You open the luxurious faux leather case that came with your Dyson Air Wrap - an impulsive purchase costing you £500 that you’ll never get back and caused you to eat nothing but Pot Noodle for the remainder of the month, but it’s okay because this girl on YouTube told you to buy it after you cut your own curtain bangs after perilously insisting on needing to change your appearance one night at two A.M. At least the box is cute. You wonder if you can even afford to be using heat on your hair, let alone have the heating on all day, and you begin to imagine what life would be like if the Tories would step down, and it’s a euphoric thought, because my god it’s freezing in here.
As you are now an adult, unfortunately, you live on Microsoft Outlook and your MacBook Pro, which doesn’t seem to be very ‘pro’, since it breaks every year. But alas, this one seems to be holding strong, and it houses all the tools needed to make it in the creative industry, which justifies it all.
Or so you thought, as you scroll through email after email, anticipating your next job, because as a freelancer your life depends on holding on to hope. You wonder why you decided to go to uni and not just get a 9-5 in customer service, or something, because at least you’d have a stable income. You soon realise, though, that this is the hangover talking and you start to feel sad because you miss your uni friends and your little house which you made your own.

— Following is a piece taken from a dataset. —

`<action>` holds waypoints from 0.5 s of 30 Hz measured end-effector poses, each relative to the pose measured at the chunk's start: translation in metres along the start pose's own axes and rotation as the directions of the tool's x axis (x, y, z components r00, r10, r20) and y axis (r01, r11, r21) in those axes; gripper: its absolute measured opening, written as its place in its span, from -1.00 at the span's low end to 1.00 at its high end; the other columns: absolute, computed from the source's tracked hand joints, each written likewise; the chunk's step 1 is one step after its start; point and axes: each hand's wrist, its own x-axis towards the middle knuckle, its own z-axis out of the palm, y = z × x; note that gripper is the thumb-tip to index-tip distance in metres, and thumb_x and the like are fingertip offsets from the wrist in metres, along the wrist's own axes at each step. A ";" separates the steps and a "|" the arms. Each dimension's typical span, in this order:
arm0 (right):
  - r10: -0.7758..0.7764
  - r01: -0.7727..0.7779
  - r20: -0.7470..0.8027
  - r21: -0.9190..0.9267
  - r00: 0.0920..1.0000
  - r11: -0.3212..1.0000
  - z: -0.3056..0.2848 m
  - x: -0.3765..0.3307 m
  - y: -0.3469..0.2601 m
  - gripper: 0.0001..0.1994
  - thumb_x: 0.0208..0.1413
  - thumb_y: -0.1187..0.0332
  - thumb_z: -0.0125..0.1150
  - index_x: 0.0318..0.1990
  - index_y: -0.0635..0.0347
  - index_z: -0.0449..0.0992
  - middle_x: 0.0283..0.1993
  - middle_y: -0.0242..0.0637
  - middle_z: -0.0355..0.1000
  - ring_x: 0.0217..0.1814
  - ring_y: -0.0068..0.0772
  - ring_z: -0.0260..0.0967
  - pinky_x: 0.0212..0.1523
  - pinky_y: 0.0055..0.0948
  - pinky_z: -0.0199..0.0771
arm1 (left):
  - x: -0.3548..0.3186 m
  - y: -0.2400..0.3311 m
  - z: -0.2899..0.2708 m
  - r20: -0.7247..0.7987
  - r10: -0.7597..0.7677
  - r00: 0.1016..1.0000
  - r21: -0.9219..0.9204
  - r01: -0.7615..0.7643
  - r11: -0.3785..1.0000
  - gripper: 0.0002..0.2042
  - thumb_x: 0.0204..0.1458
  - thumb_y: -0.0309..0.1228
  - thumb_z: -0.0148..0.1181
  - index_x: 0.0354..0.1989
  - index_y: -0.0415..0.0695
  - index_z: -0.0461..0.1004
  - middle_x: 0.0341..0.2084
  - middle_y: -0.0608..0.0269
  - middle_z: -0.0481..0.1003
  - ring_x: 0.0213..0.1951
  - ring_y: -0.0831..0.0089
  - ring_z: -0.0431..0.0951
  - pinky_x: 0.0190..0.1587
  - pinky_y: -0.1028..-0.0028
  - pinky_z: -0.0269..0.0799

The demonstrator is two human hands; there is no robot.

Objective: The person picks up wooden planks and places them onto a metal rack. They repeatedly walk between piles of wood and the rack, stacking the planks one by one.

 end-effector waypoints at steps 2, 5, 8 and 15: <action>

There is an IKEA flatpack staring at you in the corner of the room, which you’d promised yourself you’d build in an attempt to make your flat somewhat pleasant, in true ‘girlboss’ fashion. Yet, even though you’re an adult now- which life likes to send small unwelcomed reminders of everyday- you still need your dad to help you with the handiwork, and you keep forgetting to ask. It reminds you of Christmas morning where the living room would turn into a Barbie workshop, and again, you are ridden with sadness as you long for the days where you were carefree and nothing seemed to matter.
You decide to take yourself on a ‘hot girl walk’, because Tik Tok told you to and you desperately value the views of teenagers on there, in an attempt to feel part of something. You recognise that you’re not old, but not getting any younger and you sometimes wonder why you haven’t bought property and settled down like every single one of your Facebook friends from school. But there’s time for that and it isn’t going anywhere, you decide - in what is quite possibly the first positive thought today.
“No kid or husband, but least I have all this storage for coats,” you tell yourself, rummaging through the array of winter coats - way more than needed for one person, but you’re an adult who can own as many coats as they want. You decide on one of the nicer ones in an attempt to make yourself feel better but deep down you know it’s in case you meet someone like in the films. Although, the only person you’ll bump into is the hipster who will serve you at the coffee shop who hates his life - but, hey, that’s a common interest, right? Realising the cynicality of this and blaming it on the fact that you desperately need a fancy £10 coffee, you decide on comfort as always, and go on your merry way, as you try to decipher the phenomenon that is growing up.